- La masseria delle allodole
- Directed by: Paolo and Vittorio Taviani
- Screenplay by: Antonia Arslan
- Starring: Paz Vega Moritz Bleibtreu Alessandro Preziosi
- Cinematography: Giuseppe Lanci
- Edited by: Roberto Perpignani
- Music by: Giuliano Taviani
- Release date: 4 May 2007 (Berlin International Film Festival);
- Running time: 122 minutes
- Country: Italy
- Budget: €10 million

= The Lark Farm =

2007 Italian film

The Lark Farm (Italian: La masseria delle allodole) is a 2007 Italian drama film directed by Paolo and Vittorio Taviani about the Armenian genocide.

==Plot==
The story, drawn from Skylark Farm (La masseria delle allodole), the best-selling novel by Antonia Arslan, tells about the Avakian clan, an Armenian family living in Turkey and having two houses. The Avakians feel convinced that the rising tide of Turkish hostility on the horizon means little to them and will scarcely affect their day-to-day lives. The Avakians do not pay attention to the warning signs, and set about preparing for a family reunion with the impending visit of two well-to-do sons - landowner Aram, who resides in Turkey, and Assadour, a physician living in Venice. These illusions come crashing down when a Turkish military regiment crops up at the house, annihilates every male member of the family and forces the ladies to trek off into the Syrian desert, where they will be left to rot.

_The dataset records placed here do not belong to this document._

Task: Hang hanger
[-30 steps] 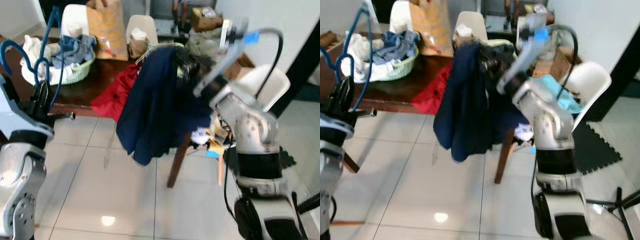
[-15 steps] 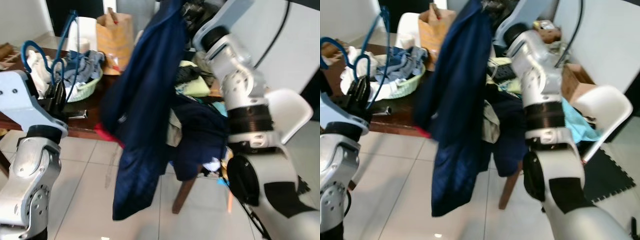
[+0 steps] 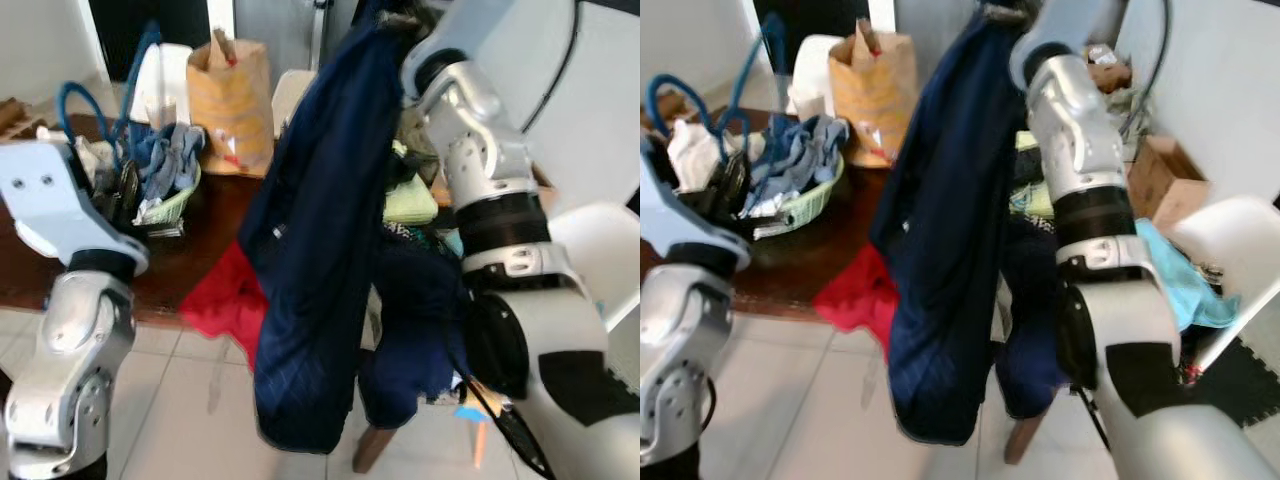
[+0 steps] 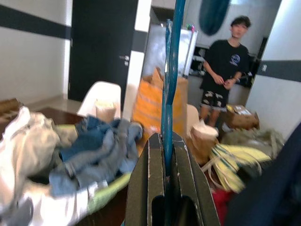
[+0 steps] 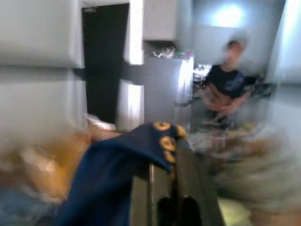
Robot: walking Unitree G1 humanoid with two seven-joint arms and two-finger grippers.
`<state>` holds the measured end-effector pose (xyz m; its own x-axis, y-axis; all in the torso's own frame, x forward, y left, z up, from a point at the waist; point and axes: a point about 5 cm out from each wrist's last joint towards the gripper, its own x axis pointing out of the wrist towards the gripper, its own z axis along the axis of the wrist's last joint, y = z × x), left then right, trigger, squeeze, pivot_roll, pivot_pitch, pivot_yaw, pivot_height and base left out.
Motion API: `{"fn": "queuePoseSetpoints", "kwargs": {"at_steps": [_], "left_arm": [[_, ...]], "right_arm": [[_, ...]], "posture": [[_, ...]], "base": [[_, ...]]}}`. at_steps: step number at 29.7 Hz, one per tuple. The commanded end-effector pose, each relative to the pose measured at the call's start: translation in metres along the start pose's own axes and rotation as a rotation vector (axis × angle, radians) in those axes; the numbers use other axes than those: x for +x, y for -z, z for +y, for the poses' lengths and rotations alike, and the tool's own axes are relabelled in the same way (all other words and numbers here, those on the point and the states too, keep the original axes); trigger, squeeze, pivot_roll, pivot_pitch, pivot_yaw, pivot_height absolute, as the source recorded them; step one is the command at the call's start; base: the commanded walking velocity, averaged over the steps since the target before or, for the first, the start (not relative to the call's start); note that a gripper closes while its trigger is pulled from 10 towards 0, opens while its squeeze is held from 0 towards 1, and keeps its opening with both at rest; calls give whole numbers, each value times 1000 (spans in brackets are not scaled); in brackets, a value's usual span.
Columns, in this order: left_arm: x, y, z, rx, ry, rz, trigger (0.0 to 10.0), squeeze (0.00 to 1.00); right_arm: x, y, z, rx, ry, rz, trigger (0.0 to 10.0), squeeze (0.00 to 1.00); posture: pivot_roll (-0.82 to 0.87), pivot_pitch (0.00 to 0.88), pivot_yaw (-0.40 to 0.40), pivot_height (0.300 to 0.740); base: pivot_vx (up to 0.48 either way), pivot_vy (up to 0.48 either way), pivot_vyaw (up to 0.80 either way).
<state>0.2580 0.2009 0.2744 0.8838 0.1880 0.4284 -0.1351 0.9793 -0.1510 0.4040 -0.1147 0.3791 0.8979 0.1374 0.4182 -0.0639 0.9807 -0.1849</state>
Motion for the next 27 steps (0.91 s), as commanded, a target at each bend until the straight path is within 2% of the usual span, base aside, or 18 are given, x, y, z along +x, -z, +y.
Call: {"fn": "queuePoseSetpoints", "kwargs": {"at_steps": [1,3,4,5,7,9,10,11,12,13,14,16,17,20,22,25,26,27], "left_arm": [[-1,6,-1,-4,-13,31,10000,0],[-1,6,-1,-4,-13,31,10000,0],[-2,8,-4,-14,-4,45,10000,0],[-2,8,-4,-14,-4,45,10000,0],[-2,9,-7,-23,19,57,10000,0],[0,10,-7,-21,52,75,10000,0],[0,10,-7,-21,52,75,10000,0],[1,9,-5,-14,68,85,10000,0],[3,9,-4,-11,102,106,10000,0],[4,10,-4,-26,141,137,10000,0],[4,10,-4,-26,141,137,10000,0],[5,9,-7,-57,240,185,10000,0],[5,7,-9,-33,320,214,10000,0],[4,4,-9,-1,397,240,10000,0],[0,-2,-1,86,539,320,10000,0],[0,-2,-1,86,539,320,10000,0],[-4,-5,5,133,605,377,10000,0],[-6,-11,21,237,644,431,10000,0]], "right_arm": [[-7,38,11,-284,-31,110,10000,0],[-7,38,11,-284,-31,110,10000,0],[-13,60,9,-332,-43,202,10000,0],[-13,60,9,-332,-43,202,10000,0],[-20,78,9,-364,-108,271,10000,0],[-37,104,19,-374,-337,382,10000,0],[-37,104,19,-374,-337,382,10000,0],[-45,110,24,-361,-448,410,10000,27],[-49,111,27,-294,-506,419,10000,1000],[-50,111,27,-249,-528,425,10000,1000],[-50,111,27,-249,-528,425,10000,1000],[-49,110,23,-234,-516,422,10000,1000],[-46,108,20,-216,-498,409,10000,1000],[-44,104,18,-180,-484,389,10000,1000],[-37,90,10,-103,-479,318,10000,1000],[-37,90,10,-103,-479,318,10000,1000],[-35,83,2,-101,-482,275,10000,1000],[-32,72,-16,-115,-474,222,10000,1000]], "posture": [[67,1,-73,740],[67,1,-73,740],[69,3,-72,740],[69,3,-72,740],[69,7,-67,740],[64,10,-62,740],[64,10,-62,740],[64,11,-62,740],[64,13,-63,740],[64,13,-63,740],[64,13,-63,740],[65,15,-63,740],[67,16,-64,740],[67,16,-64,740],[69,18,-65,740],[69,18,-65,740],[69,20,-64,740],[71,20,-66,740]], "base": [[458,0,0],[458,0,0],[337,0,0],[337,0,0],[0,0,0],[0,0,0],[0,0,0],[0,0,0],[0,0,0],[0,0,0],[0,0,0],[0,0,0],[0,0,0],[0,0,0],[0,0,0],[0,0,0],[0,0,0],[0,0,0]]}}
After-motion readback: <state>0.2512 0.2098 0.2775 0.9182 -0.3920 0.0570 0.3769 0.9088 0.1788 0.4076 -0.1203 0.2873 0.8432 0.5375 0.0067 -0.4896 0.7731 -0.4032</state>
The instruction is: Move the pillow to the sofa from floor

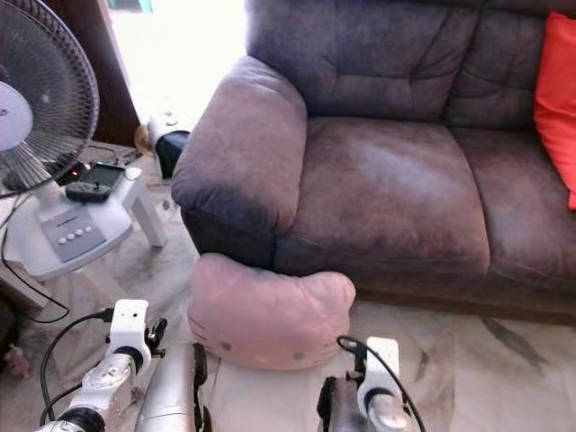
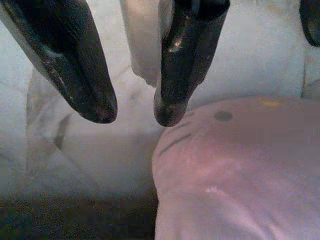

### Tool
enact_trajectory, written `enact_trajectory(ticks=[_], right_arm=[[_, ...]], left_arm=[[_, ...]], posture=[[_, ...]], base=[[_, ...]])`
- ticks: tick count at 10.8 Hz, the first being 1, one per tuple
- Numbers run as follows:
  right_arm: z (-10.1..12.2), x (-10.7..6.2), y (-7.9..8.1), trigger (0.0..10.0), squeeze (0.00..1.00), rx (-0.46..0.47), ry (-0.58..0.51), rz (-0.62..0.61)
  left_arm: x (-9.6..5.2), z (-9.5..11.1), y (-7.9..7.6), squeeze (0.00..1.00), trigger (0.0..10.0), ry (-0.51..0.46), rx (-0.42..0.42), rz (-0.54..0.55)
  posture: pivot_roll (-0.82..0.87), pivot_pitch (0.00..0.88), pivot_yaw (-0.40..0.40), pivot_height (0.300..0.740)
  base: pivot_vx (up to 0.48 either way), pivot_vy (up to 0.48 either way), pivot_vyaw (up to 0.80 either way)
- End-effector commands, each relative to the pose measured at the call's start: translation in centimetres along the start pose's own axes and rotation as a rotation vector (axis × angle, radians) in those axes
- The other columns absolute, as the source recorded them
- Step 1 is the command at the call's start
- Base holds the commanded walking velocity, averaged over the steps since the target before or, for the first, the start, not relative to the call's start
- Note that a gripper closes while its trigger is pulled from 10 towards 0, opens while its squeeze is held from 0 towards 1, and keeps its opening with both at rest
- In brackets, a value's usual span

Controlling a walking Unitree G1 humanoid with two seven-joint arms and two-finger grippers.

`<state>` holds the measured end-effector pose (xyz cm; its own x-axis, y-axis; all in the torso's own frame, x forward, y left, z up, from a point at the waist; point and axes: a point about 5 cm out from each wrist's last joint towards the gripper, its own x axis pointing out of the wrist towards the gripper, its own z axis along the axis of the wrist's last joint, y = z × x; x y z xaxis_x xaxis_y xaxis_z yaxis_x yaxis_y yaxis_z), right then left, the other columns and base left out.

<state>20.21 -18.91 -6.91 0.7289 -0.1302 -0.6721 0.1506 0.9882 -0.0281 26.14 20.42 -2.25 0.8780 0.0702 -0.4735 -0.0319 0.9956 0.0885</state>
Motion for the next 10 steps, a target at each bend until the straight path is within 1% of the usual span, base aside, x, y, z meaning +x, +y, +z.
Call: enact_trajectory(ticks=[1,3,4,5,6,8,9,10], right_arm=[[0.0,0.0,-0.3,10.0,0.00,0.010,-0.003,-0.014],[0.1,0.0,-0.4,10.0,0.00,0.016,-0.004,-0.015],[0.1,0.0,-0.4,10.0,0.00,0.017,0.003,-0.012],[0.2,0.0,-0.3,10.0,0.00,0.002,-0.014,-0.009],[0.5,0.1,-0.3,10.0,0.00,-0.005,-0.028,-0.015],[2.5,0.5,-0.2,10.0,0.00,0.011,-0.120,-0.013],[4.5,0.7,-0.3,10.0,0.00,0.001,-0.208,-0.018],[6.2,0.9,-0.3,10.0,0.00,-0.011,-0.285,-0.007]], left_arm=[[0.0,0.0,0.2,0.00,10.0,-0.007,-0.015,0.012],[0.0,0.2,0.1,0.00,10.0,-0.012,-0.016,0.011],[0.1,0.4,0.2,0.00,10.0,-0.022,-0.017,0.013],[0.2,0.9,0.3,0.00,10.0,-0.043,-0.018,0.019],[0.4,1.7,0.5,0.00,10.0,-0.083,-0.025,0.032],[0.6,3.3,0.9,0.00,10.0,-0.174,-0.055,0.044],[0.7,4.0,0.9,0.00,10.0,-0.209,-0.057,0.040],[0.6,4.1,0.8,0.00,10.0,-0.226,-0.054,0.035]], posture=[[0.10,0.083,-0.049,0.555],[0.10,0.083,-0.049,0.555],[0.11,0.084,-0.048,0.540],[0.10,0.083,-0.048,0.530],[0.11,0.083,-0.048,0.530],[0.11,0.083,-0.048,0.530],[0.11,0.083,-0.048,0.530],[0.10,0.081,-0.047,0.530]], base=[[0.000,0.000,0.00],[0.000,0.000,0.00],[0.000,0.000,0.00],[0.000,0.000,0.00],[0.000,0.000,0.00],[0.000,0.000,0.00],[0.000,0.000,0.00],[0.000,0.000,0.00]])
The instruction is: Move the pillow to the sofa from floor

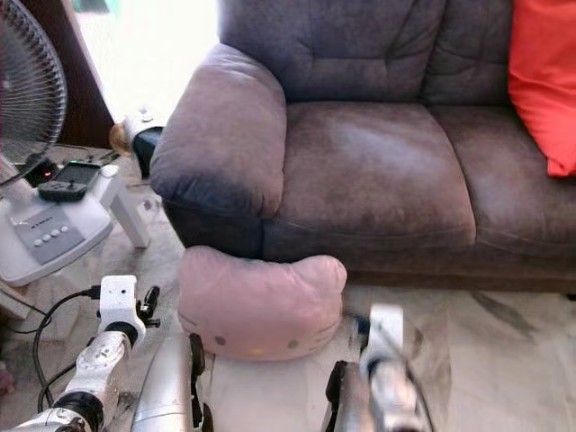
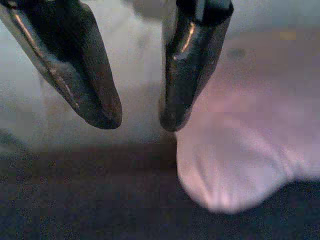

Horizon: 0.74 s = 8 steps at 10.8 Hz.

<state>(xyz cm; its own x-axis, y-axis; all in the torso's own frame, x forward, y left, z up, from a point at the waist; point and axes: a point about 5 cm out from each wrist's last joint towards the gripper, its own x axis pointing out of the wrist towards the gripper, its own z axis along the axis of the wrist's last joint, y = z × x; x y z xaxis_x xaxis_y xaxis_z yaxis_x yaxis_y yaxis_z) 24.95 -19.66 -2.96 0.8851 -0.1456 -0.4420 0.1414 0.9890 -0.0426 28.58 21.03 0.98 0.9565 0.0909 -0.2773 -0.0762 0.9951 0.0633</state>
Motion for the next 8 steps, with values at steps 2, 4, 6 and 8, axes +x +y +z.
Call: enact_trajectory(ticks=[2,4,6,8], right_arm=[[2.3,0.5,-0.6,10.0,0.00,0.002,-0.136,-0.005],[3.3,0.4,-0.5,10.0,0.00,-0.009,-0.217,0.017],[2.7,0.1,0.2,10.0,0.00,-0.008,-0.198,0.043],[2.3,0.0,1.3,10.0,0.00,-0.039,-0.180,0.092]], left_arm=[[-0.4,0.2,-0.1,0.00,10.0,-0.063,-0.001,-0.014],[-0.8,0.6,-0.2,0.00,10.0,-0.119,-0.006,-0.025],[-0.8,0.3,-0.7,0.00,10.0,-0.096,0.001,-0.041],[-0.4,0.7,-0.8,0.00,10.0,-0.092,0.002,-0.041]], posture=[[0.09,0.078,-0.049,0.530],[0.09,0.075,-0.050,0.530],[0.09,0.069,-0.052,0.530],[0.09,0.064,-0.052,0.530]], base=[[0.000,0.000,0.00],[0.000,0.000,0.00],[0.000,0.000,0.00],[0.127,0.000,0.00]])
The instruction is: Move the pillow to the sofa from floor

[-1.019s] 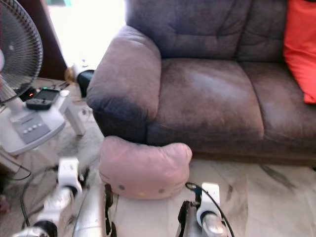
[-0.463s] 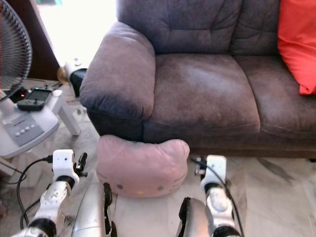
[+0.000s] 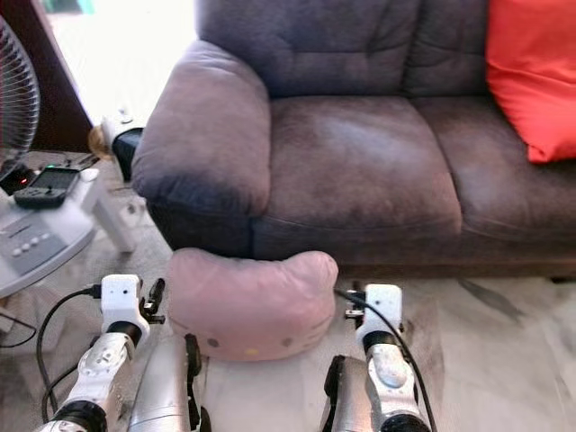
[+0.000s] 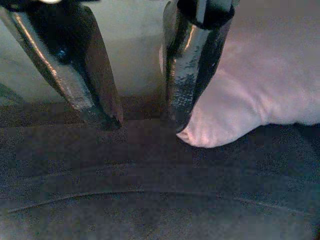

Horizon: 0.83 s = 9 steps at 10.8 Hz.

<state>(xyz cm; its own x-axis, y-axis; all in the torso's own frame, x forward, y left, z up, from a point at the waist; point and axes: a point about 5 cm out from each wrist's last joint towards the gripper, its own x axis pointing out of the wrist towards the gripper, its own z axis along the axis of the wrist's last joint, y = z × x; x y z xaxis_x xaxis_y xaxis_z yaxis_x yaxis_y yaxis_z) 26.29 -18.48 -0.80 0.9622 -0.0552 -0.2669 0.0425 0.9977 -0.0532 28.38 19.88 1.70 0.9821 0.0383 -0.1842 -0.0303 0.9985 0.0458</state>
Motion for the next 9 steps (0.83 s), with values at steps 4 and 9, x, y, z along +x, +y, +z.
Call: enact_trajectory(ticks=[4,9], right_arm=[[-0.2,0.0,-0.1,10.0,0.00,0.033,0.015,-0.013],[-0.7,-0.1,0.3,10.0,0.00,0.022,0.054,0.029]], left_arm=[[0.3,0.5,0.8,0.00,10.0,0.003,0.001,0.033],[1.0,1.4,0.6,0.00,10.0,-0.028,0.008,0.026]], posture=[[0.09,0.084,-0.060,0.530],[0.09,0.091,-0.060,0.530]], base=[[0.317,0.000,0.20],[0.253,0.000,0.00]])
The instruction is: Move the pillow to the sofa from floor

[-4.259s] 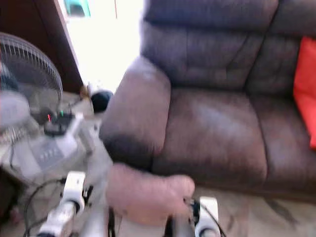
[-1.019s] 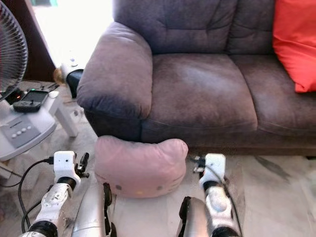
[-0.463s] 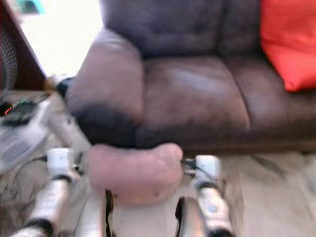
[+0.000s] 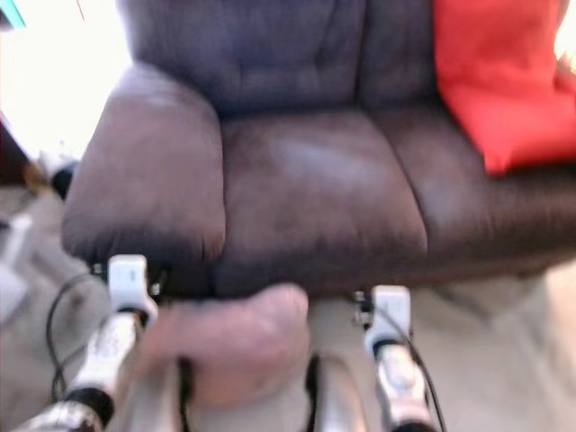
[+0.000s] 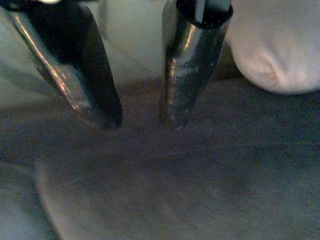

With them goes one of the little boys of the family, who was dressed as a girl in order not to be killed. Along the journey, the Turks continue to commit horrible atrocities, including forcing an Armenian mother to crush her newborn baby son to death. Meanwhile, a handsome Turkish officer (Moritz Bleibtreu) falls in love with Aram's daughter and makes an aggressive attempt to deliver her from certain death, even as the circumstances surrounding him attest to the astounding difficulty of doing so. Upon being given orders to burn the women alive, he chooses to behead her.

==Cast==
- Paz Vega as Nunik
- Moritz Bleibtreu as young officer
- Alessandro Preziosi as Egon
- Ángela Molina as Ismene
- Arsinée Khanjian as Armineh Avakian
- Mohammad Bakri as Nazim
- Tchéky Karyo as Aram Avakian
- Mariano Rigillo as Assadour
- Hristo Shopov as Isman
- Hristo Zhivkov as Sarkis
- André Dussollier as Col. Arkan
- Yvonne Sciò as Livia

== Reception ==
The film won the Cinema Award at the 2007 Ephebo d'Oro film festival.